FTC Abandons Appeal of Philadelphia Hospital Merger, Allowing Jefferson and Einstein to Proceed with Creation of 18-Hospital System

Mintz - Antitrust Viewpoints

Back in December, we wrote about a district court ruling rejecting the Federal Trade Comission’s (“FTC”) motion to enjoin the proposed combination of Thomas Jefferson University (“TJU”) and Albert Einstein Healthcare Network (“Einstein”) that would create an 18-hospital system in the Philadelphia area. The FTC and the Pennsylvania Attorney General had alleged the merger would lead to TJU/Einstein controlling at least 60% of the inpatient GAC hospital services market in a portion of Philadelphia. Following the district court decision, the FTC quickly appealed to the Third Circuit Court of Appeals and filed an emergency motion for a stay pending appeal. Days later, a three-judge panel denied the government’s motion without comment.

On March 1, the parties announced that the FTC was dropping its opposition to the transaction, thus ending its appeal. The FTC’s vote to abandon the transaction was 4-0 and came after the Pennsylvania Attorney General had reached a separate deal with the parties.

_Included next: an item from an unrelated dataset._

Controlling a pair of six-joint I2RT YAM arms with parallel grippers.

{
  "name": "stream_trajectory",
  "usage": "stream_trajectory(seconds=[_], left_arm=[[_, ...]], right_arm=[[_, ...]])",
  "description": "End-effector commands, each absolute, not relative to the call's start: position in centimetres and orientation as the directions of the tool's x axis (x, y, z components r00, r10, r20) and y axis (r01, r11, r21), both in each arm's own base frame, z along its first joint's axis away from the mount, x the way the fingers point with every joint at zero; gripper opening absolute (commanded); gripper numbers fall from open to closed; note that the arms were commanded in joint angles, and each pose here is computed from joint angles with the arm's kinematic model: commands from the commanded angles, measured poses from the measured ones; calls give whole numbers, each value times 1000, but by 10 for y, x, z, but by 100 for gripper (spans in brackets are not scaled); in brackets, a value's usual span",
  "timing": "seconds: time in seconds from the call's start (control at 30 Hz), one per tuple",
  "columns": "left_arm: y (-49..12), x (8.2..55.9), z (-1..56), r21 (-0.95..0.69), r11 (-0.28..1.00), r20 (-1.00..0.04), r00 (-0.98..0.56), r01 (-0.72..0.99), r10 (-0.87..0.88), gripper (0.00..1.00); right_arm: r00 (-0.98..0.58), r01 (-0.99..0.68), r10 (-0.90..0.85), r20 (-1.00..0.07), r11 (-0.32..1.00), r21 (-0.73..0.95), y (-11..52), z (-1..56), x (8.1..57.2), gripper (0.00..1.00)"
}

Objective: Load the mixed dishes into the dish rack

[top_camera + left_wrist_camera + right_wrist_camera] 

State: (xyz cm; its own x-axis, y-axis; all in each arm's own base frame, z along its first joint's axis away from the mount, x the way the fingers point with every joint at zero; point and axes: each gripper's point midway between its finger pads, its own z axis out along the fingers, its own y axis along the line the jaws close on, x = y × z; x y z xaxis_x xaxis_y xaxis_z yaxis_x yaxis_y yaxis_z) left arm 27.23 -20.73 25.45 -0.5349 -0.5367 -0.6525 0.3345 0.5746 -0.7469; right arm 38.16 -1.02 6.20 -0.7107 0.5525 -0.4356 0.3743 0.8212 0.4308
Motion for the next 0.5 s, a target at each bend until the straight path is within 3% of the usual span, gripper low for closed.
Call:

With the FTC abandoning its appeal of the district court decision, this case represents the agency’s first loss in a hospital merger challenge since the late 1990s, a period during which the government lost seven straight cases. Starting in 2004, however, after refining its approach to hospital merger analysis, the FTC has had consistent success. That success has not always been at the district court level; twice in 2016 the FTC prevailed on appeal in the Third and Seventh Circuits after district courts had rejected challenges to hospital mergers in in Chicago1 and central Pennsylvania.2 Hence, the Commission’s “surrender” here is particularly notable. The Commission has not disclosed its reasoning, although some of it will likely emerge as it attempts to distinguish the decision in future cases (for example, in the trial scheduled for May in New Jersey in another hospital merger case). For now, the antitrust bar will likely speculate as to the FTC’s rationale.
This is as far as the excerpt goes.